I think championing artists has always been a key driving force behind this industry. I mean, everyone knows you might as well work in finance if it's about the money :) But the biggest challenge is for these champions to make a living. While new tools and the use of Blockchain to experiment with revenue models have sometimes left people thinking it's just another financial instrument - I have witnessed positive examples that rewarded artist-first initiatives. Perhaps we need to go through a "wild west" period for new models to emerge centered to benefit the creator economy.

What do you consider the main benefits of blockchain technology for artists, and also for collectors?

There were many narratives - and to be honest, this technology is very new, and every month, I discover it manifesting in new formats. For someone new to the space, it might be interesting to learn how long-form generative art impacts code-based art. From a collector's point of view - it's the opportunity to own artworks from world-renowned artists for a price one can afford. Blockchain allows anyone to be a patron of the arts and discover a world of art - from emerging artists to established creators- by following their journey, connecting with other collectors, and making an impact while in the comfort of their homes. 

What is your favourite museum - digital or physical - to explore?

Very tough question! It can depend on the show; for example, I highly enjoyed the teamLab exhibition at Singapore's ArtScience Museum in 2017. It was done to the highest level of quality while being both immersive and appealing to different ages. Equally, I enjoyed browsing the halls of Castello di Rivoli, the architecture itself creating an immersive experience of its own.

Which artists are you admiring the work of currently?

There are so many. While I'm a big fan of AI and generative art, I also enjoy art, which I cannot fully explain without picking up complex curatorial lingo to contextualise it. If this makes sense... For example, the art of @Salawaki_3000, @joepease or @kiszkiloszki. 

You recently created a portrait of Arcual's CEO, Bernadine Brocker Wieder, as part of your Web3 People Portraits Series. How did this series come about?

I've been experimenting with AI and other software tools for several years now, constantly pivoting to new forms, not entirely satisfied with the direction. Whether it was the trash art glitch aesthetic (later featured in l'Avant Galerie in Paris) or earlier versions of AI (for example), it wasn't until my obsession with portraiture and photography met AI that I discovered how to combine the multitude of different directions into one, resulting in my first self-portrait, later featured in Blind Magazine and acquired by Justin Aversano at Paris Photo. Initially, I asked the community who wants their portrait re-imagined to practice with different settings. However, the tweet quickly escalated to hundred people messaging me asking for their own. This demand was unsustainable for me to satisfy, so I began minting small editions in intervals following the order of requests. Working on a portrait is interesting because with every person, you get to connect and learn their story, crafting elements within the painting that are unique to them. Over time, I began post-processing a larger number of details in each AI-generated image to make them more unique and personal.

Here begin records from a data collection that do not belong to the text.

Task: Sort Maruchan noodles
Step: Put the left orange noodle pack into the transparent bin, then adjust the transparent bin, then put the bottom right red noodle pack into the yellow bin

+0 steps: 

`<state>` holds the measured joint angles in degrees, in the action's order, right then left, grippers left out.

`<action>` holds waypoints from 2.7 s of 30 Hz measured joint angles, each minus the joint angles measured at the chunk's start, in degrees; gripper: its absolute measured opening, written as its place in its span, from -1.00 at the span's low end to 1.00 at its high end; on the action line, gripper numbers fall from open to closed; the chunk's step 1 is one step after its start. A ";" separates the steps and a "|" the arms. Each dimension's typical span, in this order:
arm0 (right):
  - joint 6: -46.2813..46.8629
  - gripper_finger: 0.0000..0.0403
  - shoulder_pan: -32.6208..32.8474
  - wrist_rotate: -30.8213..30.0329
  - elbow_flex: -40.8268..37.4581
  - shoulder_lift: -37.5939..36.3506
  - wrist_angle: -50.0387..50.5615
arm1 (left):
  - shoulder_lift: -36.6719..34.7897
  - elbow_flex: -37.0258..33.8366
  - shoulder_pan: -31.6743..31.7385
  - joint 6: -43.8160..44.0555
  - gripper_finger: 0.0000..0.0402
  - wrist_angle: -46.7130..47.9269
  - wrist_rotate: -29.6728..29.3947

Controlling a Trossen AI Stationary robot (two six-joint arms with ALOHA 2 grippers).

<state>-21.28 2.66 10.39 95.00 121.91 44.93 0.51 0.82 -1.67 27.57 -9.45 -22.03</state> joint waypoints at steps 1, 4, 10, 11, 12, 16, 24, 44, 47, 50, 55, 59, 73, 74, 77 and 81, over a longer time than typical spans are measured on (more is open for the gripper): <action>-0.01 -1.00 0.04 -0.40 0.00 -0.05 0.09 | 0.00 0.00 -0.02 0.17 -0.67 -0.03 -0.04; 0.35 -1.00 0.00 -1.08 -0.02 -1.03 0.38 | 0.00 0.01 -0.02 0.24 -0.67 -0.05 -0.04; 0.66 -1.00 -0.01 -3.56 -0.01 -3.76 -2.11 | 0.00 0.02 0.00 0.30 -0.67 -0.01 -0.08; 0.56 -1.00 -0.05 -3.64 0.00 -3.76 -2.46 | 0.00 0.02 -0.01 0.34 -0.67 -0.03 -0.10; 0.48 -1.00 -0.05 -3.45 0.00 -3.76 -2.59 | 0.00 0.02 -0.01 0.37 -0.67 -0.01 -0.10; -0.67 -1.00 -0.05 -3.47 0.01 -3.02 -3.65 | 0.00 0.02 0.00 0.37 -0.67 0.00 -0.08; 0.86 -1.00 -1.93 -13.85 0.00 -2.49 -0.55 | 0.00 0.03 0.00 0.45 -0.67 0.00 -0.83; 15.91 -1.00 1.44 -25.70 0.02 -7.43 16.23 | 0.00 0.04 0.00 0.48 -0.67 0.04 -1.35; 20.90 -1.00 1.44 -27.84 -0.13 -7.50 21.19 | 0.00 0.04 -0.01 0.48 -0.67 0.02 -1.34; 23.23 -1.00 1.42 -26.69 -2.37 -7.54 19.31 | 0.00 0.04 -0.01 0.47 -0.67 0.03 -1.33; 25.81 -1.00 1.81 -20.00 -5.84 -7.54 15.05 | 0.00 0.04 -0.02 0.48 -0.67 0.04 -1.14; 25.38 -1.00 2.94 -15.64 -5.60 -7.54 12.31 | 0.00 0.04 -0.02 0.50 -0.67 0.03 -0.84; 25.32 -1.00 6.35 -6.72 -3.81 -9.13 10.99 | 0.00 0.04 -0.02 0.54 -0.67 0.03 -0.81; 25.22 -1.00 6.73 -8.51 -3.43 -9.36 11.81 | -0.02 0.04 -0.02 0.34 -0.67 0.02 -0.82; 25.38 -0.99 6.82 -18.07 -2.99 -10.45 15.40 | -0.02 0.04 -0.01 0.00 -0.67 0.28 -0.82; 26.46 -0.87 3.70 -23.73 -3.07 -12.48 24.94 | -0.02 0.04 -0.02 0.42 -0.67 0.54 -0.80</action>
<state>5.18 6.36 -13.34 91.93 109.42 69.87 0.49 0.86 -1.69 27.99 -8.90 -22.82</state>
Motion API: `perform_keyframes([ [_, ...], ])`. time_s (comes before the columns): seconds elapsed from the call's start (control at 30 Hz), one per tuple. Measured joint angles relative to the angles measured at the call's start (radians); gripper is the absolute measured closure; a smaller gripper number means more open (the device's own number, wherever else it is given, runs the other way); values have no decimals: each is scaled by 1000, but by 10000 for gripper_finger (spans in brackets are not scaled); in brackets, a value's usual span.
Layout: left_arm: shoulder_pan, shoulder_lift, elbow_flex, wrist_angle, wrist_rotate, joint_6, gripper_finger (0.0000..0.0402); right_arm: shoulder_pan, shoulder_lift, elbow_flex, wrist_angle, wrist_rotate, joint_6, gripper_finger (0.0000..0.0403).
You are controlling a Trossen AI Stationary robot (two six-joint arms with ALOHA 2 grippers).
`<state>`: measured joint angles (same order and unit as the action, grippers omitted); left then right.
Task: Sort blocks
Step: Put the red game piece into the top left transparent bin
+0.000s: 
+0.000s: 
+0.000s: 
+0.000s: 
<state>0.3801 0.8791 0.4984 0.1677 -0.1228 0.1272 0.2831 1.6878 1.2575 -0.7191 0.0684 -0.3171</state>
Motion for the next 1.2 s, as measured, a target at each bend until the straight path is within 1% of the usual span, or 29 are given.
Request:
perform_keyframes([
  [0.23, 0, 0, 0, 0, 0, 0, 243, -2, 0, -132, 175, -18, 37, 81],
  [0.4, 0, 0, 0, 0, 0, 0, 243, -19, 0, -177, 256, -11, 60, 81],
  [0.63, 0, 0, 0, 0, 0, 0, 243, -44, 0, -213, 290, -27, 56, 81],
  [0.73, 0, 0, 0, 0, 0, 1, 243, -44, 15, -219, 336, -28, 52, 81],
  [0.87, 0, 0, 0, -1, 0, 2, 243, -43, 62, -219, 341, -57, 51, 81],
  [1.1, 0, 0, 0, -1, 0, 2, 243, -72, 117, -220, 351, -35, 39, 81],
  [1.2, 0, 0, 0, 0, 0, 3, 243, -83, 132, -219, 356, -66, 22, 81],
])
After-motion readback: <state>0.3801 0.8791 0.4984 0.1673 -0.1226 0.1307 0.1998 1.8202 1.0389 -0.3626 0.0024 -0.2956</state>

Bernadine Bröcker Wieder; Architect of a fairer art ecosystem. Portrait by Aleksandra Art.

What projects are energising you for the year ahead?

Art practice has always been a small section of my larger dedication to fostering creativity. Having the experience of producing work, I learned of the challenges creatives face, and it helped me shape my approach and vision to the initiatives I'm working on. Maybe there is no separation between the two - as both in my creative work and business - the people are always front and center.